Vauxhall has upped the style for the latest Mokka, with strong design and plenty of on-board tech

The second-generation Mokka signals a new approach to design for Vauxhall, as it debuts the ‘Vauxhall Vizor’ styling which will be a feature on all of the manufacturer’s new models over the coming years.

Taking cues from the Opel GT X Experimental concept, released in 2018, the Mokka employs much of that car’s front-end design, with an all-new grille, ultra-slim LED daytime running lights and more prominent badging.

Inside, the materials used are a definite step up from the previous-gen car, with piano-black and carbon-fibre effect trim throughout the cabin and not so much use of the cheaper, harder plastics that you might associate with a small Vauxhall. 

The sporty SRi trims also add flashes of colour to further lift the interior and enhance the air of quality. We’re not talking Audi levels of sophistication, but it’s a step in the right direction to help win over image-conscious customers.

Standard grey paint is joined on the options list by the usual offerings of white and black metallics, but if you really want to stand out and can afford around an extra £600, then the vivid Mamba Green, Power Red or Voltaic Blue exterior colours might be more appealing.

Equipment levels are generous with the base SE cars receiving 16-inch alloy wheels, air-con, cruise control, a 7-inch media touchscreen, a DAB radio and Bluetooth. Moving through the range brings larger wheels and extra luxuries, with the top-spec Ultimate Nav trim including a 10-inch touchscreen and a 12-inch digital instrument display, along with heated Alcantara seats, a heated steering wheel, a wireless smartphone charging pad, rear privacy glass and plenty of chrome exterior trim.

Arguably, the sweet spot in the Mokka range is either of the SRi trims, as the bigger 18-inch wheels and sporty red exterior accents complement the car’s sharp styling and make a real statement when paired with a bold colour choice.

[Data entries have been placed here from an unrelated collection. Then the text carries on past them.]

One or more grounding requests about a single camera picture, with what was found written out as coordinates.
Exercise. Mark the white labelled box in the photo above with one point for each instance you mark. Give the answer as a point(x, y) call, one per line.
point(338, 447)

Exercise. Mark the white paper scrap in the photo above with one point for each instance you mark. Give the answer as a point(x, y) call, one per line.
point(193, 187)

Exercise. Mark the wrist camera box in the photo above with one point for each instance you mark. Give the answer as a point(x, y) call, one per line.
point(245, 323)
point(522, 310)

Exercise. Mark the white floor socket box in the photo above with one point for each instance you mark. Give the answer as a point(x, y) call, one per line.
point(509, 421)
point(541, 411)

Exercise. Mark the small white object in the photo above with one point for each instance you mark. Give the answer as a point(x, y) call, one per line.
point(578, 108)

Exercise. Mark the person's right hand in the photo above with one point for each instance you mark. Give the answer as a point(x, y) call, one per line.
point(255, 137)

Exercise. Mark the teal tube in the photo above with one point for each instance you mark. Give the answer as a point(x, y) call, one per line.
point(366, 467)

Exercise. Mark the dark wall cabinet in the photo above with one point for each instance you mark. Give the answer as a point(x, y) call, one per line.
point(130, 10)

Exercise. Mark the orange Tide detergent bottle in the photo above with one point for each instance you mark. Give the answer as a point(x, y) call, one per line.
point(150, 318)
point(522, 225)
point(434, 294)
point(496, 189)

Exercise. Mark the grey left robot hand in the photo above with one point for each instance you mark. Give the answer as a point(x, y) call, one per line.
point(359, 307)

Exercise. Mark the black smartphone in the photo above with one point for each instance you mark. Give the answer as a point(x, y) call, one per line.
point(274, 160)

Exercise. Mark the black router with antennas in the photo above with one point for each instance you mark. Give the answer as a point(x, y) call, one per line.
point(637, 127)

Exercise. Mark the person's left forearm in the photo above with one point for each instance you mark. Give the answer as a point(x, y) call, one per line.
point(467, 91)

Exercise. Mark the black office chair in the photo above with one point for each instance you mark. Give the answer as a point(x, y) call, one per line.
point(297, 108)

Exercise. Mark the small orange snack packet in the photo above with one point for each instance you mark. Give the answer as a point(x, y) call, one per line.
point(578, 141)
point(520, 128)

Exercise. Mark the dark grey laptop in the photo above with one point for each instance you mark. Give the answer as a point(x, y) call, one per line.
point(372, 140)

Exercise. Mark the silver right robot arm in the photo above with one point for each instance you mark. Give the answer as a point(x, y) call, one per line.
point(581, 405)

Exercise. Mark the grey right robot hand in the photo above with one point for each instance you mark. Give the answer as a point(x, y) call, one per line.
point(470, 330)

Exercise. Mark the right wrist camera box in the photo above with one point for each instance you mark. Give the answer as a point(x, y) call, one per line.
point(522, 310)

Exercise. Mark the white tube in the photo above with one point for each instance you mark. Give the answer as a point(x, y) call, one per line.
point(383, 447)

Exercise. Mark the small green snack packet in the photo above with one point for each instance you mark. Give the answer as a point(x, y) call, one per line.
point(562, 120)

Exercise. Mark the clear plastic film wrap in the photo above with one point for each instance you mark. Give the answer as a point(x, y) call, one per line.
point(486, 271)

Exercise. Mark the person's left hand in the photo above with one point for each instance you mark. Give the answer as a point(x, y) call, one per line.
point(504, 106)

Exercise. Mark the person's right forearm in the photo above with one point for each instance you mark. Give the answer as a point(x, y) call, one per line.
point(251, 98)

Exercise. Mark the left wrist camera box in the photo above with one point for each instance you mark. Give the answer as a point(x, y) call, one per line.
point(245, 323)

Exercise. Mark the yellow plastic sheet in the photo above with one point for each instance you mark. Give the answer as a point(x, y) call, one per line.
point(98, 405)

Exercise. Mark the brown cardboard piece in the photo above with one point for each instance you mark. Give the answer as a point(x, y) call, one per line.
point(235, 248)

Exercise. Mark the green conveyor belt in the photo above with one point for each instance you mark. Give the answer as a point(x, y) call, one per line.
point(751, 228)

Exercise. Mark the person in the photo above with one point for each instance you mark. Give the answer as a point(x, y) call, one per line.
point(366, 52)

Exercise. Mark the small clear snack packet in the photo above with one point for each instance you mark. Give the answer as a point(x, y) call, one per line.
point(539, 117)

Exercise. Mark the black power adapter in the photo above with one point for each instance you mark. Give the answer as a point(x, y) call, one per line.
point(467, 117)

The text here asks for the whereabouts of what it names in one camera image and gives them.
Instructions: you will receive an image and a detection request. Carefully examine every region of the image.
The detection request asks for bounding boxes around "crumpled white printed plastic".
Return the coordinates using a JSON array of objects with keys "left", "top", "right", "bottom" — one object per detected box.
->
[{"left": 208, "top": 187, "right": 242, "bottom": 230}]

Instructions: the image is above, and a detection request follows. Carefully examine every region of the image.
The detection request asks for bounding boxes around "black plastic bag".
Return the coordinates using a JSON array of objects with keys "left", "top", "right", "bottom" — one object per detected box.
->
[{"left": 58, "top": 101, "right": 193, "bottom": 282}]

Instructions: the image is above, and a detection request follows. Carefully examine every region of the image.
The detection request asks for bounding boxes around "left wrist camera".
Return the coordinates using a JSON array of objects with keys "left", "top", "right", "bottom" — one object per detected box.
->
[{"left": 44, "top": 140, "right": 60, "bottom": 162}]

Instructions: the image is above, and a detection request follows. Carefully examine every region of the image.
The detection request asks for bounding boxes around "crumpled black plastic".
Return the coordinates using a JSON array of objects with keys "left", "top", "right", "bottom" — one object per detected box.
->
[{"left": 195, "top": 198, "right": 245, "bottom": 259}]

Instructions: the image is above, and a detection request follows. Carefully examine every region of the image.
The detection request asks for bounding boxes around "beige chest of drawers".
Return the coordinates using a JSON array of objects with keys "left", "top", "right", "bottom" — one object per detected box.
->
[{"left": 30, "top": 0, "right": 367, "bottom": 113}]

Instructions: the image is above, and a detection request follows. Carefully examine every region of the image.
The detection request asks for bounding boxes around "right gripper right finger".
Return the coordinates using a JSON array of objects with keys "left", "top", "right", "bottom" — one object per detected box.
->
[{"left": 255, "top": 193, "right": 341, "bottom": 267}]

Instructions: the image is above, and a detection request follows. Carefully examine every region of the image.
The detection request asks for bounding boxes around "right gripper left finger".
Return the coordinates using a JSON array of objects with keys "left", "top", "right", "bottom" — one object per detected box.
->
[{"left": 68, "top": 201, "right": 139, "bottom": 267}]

Sat-nav, stereo and infotainment

Vauxhall has named its on-board tech set-up ‘Pure Panel’, with the intended effect being to create the look of one continuous digital display. It definitely appears more user-friendly and helps to reduce the button count across the fascia.

However, the Vauxhall’s tech is far from perfect. The user interface is a little fiddly, with simple functions such as typing in a postcode into the sat-nav system taking more steps than is necessary. Loading times aren’t great either, and the built-in nav display doesn’t make use of the full screen, leaving black bars on either side. We prefer the Android Auto or Apple CarPlay set-up which is standard on all cars.